What this task involves - Reproduce nothing but the lines from the start of the material through the line that includes "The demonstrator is", both ends included, and omit every picture.

Records for the exercise -
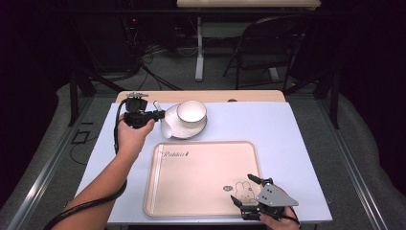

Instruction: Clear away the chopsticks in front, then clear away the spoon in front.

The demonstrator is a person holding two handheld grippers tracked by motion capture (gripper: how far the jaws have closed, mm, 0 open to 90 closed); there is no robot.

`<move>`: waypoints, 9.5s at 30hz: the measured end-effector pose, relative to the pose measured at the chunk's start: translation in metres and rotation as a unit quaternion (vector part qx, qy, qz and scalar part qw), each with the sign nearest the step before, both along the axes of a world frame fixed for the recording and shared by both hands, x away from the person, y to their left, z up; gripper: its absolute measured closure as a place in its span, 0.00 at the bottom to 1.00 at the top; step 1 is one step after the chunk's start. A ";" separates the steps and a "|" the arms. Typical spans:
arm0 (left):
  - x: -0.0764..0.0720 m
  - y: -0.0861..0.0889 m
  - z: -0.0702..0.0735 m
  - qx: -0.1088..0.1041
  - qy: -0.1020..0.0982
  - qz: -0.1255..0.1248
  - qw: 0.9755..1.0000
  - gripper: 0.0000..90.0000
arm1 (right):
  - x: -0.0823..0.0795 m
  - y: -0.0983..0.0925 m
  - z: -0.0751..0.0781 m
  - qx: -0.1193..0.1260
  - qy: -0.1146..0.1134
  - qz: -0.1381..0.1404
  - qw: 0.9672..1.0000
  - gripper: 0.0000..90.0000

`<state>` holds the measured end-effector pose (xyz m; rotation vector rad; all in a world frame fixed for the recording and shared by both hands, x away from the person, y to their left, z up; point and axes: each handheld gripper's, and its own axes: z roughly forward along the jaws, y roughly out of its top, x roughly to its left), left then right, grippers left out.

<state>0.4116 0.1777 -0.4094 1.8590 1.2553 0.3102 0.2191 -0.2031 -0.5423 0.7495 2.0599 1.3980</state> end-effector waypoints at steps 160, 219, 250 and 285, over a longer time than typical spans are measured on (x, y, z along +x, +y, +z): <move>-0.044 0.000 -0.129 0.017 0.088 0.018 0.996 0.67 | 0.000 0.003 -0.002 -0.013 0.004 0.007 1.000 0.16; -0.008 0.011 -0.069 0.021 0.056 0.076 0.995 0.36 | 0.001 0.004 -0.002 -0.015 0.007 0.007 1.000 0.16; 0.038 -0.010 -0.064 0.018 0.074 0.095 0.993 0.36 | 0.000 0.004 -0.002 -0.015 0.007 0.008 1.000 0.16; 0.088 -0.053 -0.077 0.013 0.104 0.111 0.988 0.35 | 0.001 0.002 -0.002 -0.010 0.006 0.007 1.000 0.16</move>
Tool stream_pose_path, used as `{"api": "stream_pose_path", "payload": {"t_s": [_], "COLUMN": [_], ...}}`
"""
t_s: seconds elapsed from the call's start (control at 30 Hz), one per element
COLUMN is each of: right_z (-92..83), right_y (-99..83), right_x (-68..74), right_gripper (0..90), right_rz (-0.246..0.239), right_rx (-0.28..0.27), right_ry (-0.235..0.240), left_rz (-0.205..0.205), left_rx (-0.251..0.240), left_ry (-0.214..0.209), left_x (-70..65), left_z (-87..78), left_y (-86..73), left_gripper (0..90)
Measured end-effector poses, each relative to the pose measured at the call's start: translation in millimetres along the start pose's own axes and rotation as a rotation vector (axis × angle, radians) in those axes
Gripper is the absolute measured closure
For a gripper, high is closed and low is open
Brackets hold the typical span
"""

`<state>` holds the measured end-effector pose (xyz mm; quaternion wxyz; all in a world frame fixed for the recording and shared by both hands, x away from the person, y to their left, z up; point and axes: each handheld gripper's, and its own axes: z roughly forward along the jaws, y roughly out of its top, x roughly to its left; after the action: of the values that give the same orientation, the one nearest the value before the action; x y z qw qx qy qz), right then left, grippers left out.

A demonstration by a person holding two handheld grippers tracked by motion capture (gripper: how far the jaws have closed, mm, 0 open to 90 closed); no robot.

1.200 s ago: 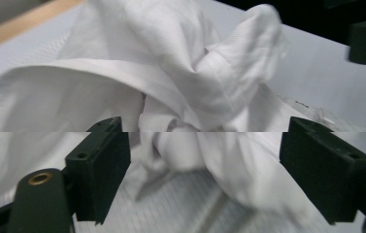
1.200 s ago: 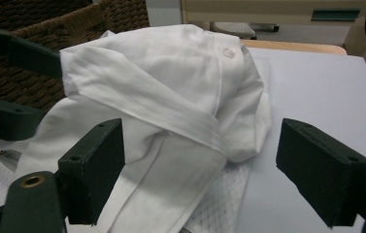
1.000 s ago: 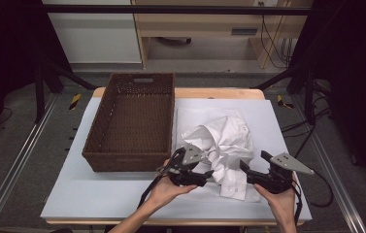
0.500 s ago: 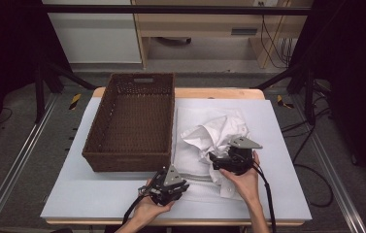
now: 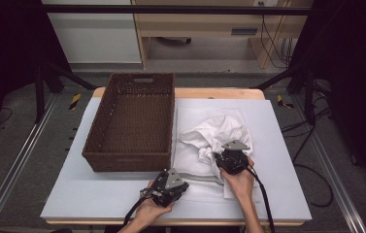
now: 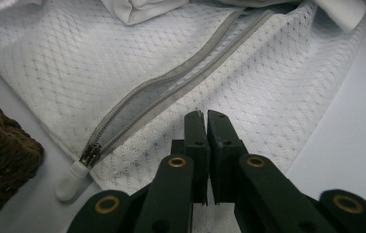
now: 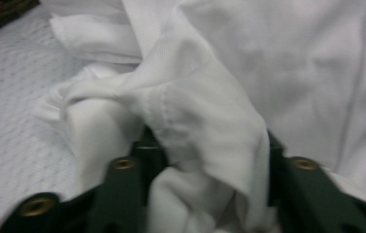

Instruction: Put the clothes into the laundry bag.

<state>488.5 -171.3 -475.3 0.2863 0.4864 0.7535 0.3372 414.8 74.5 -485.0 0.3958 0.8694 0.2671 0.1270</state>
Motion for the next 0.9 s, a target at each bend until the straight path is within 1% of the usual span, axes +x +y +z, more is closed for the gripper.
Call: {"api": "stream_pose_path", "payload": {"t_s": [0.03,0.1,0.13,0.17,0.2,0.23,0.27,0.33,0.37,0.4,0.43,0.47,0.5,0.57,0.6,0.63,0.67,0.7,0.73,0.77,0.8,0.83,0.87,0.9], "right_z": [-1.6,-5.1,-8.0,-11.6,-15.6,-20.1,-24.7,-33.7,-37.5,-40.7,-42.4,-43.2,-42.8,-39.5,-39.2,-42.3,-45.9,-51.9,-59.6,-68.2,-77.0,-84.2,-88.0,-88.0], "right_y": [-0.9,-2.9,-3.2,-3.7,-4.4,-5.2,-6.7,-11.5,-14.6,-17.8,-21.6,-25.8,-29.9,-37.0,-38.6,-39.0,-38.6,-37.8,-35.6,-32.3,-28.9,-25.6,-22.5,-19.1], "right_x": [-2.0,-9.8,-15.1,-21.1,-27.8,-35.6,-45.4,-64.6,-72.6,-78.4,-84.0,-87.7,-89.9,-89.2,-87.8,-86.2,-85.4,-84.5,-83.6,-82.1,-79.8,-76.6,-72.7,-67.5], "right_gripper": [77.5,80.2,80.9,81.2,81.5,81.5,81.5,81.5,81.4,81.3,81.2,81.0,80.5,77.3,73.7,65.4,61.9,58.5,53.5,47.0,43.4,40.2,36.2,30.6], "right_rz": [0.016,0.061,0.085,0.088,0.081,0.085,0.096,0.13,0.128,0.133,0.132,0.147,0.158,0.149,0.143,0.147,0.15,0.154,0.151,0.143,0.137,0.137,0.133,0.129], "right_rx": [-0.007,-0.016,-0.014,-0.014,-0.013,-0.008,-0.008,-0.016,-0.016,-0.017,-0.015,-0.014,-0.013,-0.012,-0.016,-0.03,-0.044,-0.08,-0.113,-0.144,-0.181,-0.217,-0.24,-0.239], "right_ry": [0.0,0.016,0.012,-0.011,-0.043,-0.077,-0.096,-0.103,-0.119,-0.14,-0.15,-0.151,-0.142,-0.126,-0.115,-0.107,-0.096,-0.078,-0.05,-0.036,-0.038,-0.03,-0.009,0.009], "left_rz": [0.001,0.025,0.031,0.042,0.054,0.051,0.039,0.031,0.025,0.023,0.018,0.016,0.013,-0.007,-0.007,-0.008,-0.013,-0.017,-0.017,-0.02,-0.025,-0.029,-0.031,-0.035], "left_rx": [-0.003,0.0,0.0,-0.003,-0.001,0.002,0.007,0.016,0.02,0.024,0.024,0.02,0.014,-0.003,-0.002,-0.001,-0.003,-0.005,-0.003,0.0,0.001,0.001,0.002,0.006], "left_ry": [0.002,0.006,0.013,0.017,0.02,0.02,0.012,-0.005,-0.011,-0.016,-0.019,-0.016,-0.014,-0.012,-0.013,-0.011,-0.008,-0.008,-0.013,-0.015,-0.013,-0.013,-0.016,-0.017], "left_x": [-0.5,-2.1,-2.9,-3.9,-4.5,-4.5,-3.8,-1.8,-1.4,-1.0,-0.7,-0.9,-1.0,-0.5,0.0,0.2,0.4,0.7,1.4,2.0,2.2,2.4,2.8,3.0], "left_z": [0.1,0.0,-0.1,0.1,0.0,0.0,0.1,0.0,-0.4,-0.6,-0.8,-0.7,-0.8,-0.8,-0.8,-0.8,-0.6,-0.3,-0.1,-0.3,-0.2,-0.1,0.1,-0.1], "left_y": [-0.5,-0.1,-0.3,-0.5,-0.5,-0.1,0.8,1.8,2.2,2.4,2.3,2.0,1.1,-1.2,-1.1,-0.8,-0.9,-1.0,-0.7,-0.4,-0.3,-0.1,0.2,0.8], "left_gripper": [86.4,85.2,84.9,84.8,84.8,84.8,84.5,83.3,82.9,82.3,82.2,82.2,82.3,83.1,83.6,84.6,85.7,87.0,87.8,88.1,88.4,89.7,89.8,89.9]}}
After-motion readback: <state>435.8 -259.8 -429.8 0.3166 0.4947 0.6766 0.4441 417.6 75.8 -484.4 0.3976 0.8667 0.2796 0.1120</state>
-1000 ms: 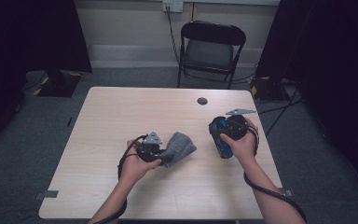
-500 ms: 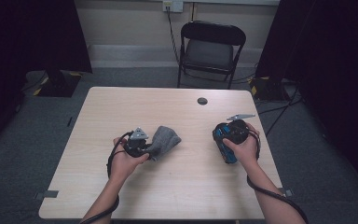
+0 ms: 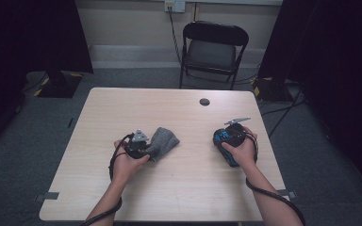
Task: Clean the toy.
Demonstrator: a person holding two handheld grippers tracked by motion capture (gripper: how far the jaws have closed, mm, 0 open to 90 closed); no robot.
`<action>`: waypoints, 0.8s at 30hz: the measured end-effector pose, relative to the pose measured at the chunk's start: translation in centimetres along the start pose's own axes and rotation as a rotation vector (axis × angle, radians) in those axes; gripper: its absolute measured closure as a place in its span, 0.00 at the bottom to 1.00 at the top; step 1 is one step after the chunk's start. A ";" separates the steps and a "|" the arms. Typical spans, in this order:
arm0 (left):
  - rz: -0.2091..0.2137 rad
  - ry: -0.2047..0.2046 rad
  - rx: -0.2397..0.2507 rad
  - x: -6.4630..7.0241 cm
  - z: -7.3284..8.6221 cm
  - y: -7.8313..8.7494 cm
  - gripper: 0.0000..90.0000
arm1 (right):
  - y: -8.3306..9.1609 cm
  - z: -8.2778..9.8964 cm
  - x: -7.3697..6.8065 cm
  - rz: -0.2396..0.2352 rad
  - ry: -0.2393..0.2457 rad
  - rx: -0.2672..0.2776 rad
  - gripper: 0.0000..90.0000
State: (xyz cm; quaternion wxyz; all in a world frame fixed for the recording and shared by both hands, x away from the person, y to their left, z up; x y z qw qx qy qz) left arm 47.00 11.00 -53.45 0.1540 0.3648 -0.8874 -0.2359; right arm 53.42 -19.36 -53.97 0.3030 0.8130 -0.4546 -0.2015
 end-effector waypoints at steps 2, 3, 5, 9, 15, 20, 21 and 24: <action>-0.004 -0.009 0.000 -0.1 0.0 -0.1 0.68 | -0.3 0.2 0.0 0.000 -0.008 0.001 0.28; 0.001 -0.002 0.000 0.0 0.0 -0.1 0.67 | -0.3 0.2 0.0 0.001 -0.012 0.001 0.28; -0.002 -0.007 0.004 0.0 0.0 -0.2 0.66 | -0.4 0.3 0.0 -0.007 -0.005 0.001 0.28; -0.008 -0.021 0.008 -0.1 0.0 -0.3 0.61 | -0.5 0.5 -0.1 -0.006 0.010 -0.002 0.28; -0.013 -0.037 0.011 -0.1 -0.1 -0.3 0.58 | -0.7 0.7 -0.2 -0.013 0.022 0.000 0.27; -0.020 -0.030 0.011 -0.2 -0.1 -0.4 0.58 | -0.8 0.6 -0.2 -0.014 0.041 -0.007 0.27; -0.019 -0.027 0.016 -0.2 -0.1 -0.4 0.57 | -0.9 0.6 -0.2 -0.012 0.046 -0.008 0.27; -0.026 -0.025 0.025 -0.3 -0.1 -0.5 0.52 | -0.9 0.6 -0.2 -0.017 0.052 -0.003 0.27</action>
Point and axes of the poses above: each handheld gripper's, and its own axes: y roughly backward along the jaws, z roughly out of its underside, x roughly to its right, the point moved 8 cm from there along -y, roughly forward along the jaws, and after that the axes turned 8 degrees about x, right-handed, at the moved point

Your solution -
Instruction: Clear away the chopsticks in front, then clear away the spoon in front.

The demonstrator is a person holding two handheld grippers tracked by motion capture (gripper: how far the jaws have closed, mm, 0 open to 90 closed); there is no robot.

Nothing more belongs to this exercise.